What to work on » Using the entries that follow, give the number of lines containing the string "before". Write nothing besides that number.
───── Information given ─────
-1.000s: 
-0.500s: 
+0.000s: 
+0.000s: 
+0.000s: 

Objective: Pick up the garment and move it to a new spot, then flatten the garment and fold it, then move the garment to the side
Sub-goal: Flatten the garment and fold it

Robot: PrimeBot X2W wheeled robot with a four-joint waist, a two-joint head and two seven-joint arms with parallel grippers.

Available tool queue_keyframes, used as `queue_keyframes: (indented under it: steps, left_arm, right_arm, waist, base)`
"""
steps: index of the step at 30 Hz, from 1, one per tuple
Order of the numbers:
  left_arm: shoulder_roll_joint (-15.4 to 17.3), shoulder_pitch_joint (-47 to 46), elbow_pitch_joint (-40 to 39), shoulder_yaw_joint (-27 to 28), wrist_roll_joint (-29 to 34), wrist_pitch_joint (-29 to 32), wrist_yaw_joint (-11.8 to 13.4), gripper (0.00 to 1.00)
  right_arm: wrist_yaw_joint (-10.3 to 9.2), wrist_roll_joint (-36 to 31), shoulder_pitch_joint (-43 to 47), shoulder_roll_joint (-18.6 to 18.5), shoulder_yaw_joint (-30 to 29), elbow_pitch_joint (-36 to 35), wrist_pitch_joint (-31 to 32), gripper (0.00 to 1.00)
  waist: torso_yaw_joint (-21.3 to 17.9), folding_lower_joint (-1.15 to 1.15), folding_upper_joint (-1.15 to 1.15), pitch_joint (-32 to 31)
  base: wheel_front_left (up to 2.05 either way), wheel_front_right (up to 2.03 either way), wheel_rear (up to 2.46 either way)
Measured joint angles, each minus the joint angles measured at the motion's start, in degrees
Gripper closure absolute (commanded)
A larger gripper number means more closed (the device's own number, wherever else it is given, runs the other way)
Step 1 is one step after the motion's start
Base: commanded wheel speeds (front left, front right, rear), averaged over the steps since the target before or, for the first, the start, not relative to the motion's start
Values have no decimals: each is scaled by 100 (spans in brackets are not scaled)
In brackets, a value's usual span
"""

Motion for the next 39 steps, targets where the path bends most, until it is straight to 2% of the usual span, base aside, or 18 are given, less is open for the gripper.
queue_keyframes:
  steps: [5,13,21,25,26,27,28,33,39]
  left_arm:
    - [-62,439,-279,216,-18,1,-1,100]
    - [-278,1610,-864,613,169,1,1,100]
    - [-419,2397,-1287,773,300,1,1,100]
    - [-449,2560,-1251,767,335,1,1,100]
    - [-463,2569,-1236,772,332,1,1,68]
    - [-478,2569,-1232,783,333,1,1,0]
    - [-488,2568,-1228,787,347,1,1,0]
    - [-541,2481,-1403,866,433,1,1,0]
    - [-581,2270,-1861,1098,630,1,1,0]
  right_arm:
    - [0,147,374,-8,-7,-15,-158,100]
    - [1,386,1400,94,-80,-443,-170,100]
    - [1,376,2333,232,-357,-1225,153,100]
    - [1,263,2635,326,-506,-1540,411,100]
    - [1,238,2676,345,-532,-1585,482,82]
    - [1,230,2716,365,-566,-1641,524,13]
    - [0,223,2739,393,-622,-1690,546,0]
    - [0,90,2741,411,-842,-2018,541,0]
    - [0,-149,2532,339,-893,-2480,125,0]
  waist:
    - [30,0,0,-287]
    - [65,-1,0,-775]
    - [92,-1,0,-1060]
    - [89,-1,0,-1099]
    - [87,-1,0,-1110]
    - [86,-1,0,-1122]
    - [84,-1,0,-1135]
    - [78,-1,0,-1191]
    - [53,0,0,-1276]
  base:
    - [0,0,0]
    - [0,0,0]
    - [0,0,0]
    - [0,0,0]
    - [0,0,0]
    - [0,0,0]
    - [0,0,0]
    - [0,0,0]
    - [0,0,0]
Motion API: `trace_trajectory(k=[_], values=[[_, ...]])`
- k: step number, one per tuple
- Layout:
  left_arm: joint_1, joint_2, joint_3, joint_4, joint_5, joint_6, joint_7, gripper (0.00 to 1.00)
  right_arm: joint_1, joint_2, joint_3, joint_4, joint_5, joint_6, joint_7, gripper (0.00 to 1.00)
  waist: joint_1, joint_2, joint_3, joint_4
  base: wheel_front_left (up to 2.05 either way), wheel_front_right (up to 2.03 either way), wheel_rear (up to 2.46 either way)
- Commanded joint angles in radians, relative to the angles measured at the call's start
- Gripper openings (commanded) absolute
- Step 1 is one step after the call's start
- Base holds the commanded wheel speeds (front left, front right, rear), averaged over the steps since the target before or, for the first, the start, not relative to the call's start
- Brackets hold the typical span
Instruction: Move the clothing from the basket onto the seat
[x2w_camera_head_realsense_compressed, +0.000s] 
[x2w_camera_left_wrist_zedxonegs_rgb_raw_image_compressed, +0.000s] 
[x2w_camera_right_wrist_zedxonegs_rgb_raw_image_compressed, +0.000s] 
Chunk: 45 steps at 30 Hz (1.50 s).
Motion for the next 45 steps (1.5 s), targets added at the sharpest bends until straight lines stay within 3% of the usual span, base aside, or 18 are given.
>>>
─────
Response box » 2